*Exercise objective:*
When the string "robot" is part of a line below, that line should be copied.
[Exercise inputs Boundary: Start]
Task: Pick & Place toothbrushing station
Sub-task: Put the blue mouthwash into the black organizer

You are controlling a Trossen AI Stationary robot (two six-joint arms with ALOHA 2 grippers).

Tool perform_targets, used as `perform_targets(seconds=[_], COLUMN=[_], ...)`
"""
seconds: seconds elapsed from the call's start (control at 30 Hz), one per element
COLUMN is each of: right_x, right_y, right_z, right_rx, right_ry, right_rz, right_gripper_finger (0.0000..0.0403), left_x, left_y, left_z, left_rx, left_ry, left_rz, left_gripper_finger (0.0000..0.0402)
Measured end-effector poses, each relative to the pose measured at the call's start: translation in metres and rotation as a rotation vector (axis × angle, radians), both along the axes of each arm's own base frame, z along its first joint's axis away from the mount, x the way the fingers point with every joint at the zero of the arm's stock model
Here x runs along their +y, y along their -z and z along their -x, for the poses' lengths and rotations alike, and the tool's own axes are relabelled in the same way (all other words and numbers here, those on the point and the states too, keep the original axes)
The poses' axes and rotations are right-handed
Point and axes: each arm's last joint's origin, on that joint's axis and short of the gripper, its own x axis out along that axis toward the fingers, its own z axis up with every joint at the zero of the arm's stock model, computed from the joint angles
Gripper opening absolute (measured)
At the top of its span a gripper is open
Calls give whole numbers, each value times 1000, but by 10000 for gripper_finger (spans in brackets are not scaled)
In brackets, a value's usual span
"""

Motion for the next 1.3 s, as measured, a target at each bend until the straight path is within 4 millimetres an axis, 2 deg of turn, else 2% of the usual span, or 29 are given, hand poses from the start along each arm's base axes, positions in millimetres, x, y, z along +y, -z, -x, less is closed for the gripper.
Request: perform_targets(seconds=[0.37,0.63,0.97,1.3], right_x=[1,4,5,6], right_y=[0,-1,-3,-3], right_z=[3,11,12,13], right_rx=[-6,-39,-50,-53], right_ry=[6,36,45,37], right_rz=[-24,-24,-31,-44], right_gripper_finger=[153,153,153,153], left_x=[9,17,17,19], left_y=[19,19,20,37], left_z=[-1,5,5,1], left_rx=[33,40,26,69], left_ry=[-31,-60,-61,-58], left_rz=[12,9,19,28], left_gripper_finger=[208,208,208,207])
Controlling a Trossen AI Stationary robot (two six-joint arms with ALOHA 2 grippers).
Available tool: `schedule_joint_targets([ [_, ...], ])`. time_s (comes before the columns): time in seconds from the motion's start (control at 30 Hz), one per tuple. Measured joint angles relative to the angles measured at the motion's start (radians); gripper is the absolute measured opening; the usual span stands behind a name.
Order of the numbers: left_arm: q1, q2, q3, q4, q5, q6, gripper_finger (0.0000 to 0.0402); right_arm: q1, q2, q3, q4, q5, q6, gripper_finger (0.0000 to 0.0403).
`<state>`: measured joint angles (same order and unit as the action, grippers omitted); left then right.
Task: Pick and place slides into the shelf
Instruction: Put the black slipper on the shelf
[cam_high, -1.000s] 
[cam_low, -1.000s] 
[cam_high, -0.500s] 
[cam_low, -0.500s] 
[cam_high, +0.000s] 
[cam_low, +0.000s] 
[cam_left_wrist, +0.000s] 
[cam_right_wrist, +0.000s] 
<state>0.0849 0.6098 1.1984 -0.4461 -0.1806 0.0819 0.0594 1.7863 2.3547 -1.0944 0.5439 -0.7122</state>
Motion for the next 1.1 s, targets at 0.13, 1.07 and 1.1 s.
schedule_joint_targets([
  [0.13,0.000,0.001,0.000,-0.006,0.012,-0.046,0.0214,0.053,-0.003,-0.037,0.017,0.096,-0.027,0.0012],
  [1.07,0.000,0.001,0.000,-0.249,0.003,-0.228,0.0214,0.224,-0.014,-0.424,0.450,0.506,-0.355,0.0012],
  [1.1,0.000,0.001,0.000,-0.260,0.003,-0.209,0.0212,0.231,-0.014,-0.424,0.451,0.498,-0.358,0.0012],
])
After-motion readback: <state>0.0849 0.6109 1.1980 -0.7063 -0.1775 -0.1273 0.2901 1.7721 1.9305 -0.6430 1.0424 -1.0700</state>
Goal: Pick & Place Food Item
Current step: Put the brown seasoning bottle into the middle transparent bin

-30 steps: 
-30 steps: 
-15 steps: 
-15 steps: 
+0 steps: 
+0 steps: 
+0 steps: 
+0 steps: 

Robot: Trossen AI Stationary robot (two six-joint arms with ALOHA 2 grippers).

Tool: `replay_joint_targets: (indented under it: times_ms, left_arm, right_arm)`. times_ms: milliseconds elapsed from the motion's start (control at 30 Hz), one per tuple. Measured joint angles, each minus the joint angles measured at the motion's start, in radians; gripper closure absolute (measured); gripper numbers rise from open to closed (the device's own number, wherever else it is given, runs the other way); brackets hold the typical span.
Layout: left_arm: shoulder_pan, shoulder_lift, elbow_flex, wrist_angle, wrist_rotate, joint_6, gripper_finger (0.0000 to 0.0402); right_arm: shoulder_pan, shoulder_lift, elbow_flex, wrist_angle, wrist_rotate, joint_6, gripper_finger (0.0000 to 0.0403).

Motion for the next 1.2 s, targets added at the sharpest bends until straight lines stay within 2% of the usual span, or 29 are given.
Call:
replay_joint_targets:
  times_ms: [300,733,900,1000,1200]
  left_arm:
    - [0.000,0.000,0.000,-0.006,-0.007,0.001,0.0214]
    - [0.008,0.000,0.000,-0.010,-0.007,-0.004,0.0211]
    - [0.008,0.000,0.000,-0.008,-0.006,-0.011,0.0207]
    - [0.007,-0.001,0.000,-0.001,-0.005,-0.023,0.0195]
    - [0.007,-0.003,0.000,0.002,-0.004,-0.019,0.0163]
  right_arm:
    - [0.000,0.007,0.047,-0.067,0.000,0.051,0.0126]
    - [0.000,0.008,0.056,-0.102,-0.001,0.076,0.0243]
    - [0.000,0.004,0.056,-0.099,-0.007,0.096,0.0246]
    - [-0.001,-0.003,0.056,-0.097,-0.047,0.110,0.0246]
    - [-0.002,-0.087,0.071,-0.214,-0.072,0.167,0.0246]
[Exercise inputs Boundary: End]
*Solution to the exercise:*
You are controlling a Trossen AI Stationary robot (two six-joint arms with ALOHA 2 grippers).
Controlling a Trossen AI Stationary robot (two six-joint arms with ALOHA 2 grippers).
Robot: Trossen AI Stationary robot (two six-joint arms with ALOHA 2 grippers).

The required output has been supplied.